Git fork

doc: remembering-renames.adoc: fix asciidoc warnings

Both asciidoc and ascidoctor issue warnings about 'list item index:
expected n got n-1' for n=1->9 on lines 13, 15, 17, 20, 23, 25, 29,
31 and 33. In asciidoc, numbered lists must start at one, whereas this
file has a list starting at zero. Also, asciidoc and asciidoctor warn
about 'section title out of sequence: expected level 1, got level 2'
on line 38. (asciidoc only complains about the first instance of this,
while asciidoctor complains about them all, on lines 94, 141, 142,
184, 185, 257, 288, 289, 290, 397, 424, 485, 486 and 487). These
warnings stem from the section titles not being correctly nested within
a document/chapter title.

In order to address the first set of warnings, simply renumber the list
from one to nine, rather than zero to eight. This also requires altering
the text which refers to the section numbers, including other section
titles.

In order to address the second set of warnings, change the section title
syntax from '=== title ===' to '== title ==', effectively reducing the
nesting level of the title by one.

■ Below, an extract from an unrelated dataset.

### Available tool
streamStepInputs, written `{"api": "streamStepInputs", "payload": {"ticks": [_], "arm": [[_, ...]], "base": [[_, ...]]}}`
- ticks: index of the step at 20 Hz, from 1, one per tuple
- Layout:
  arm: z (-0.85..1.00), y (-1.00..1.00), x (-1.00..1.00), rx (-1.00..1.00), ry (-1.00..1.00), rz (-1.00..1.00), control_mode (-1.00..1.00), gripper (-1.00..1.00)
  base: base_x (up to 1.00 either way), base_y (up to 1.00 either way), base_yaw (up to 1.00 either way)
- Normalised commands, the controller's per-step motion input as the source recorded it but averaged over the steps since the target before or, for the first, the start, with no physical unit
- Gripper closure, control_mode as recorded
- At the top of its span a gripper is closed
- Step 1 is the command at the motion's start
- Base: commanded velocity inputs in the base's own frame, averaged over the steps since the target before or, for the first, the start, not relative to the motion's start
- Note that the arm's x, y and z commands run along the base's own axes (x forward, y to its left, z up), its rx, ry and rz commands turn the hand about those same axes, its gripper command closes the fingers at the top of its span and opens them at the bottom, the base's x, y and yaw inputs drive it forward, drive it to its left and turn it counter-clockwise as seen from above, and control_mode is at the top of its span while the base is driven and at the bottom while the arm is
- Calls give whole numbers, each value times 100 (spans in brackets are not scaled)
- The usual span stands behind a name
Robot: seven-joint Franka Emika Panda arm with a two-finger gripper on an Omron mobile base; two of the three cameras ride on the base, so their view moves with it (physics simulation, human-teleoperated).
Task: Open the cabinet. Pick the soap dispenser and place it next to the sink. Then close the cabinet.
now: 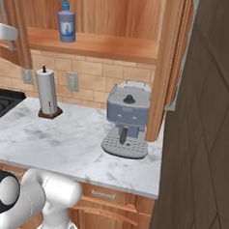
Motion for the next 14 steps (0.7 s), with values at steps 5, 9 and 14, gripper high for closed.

Also, some of the titles are given
over multiple lines (they are very long), with an title '===' prefix
on each line. This leads to them being treated as separate sections
with no body text (as you can see from the line numbers given for the
asciidoctor warnings, above). So, for these titles, turn them into a
single (long) line of text.

In addition to the warnings, address some other formatting issues:

- the ascii branch diagrams didn't format correctly on asciidoctor
so include them in a literal block.
- several blocks of text were intended to be formatted 'as is' but
were not included in a literal block.
- in section 8, format the (A)->(D) in the text description as a
literal with `` marks, since (C) is rendered as a copyright
symbol in html otherwise.
- in section 9, a sub-list of two items is not formatted as such.
change the '*' introducer to '**' to correct the sub-list format.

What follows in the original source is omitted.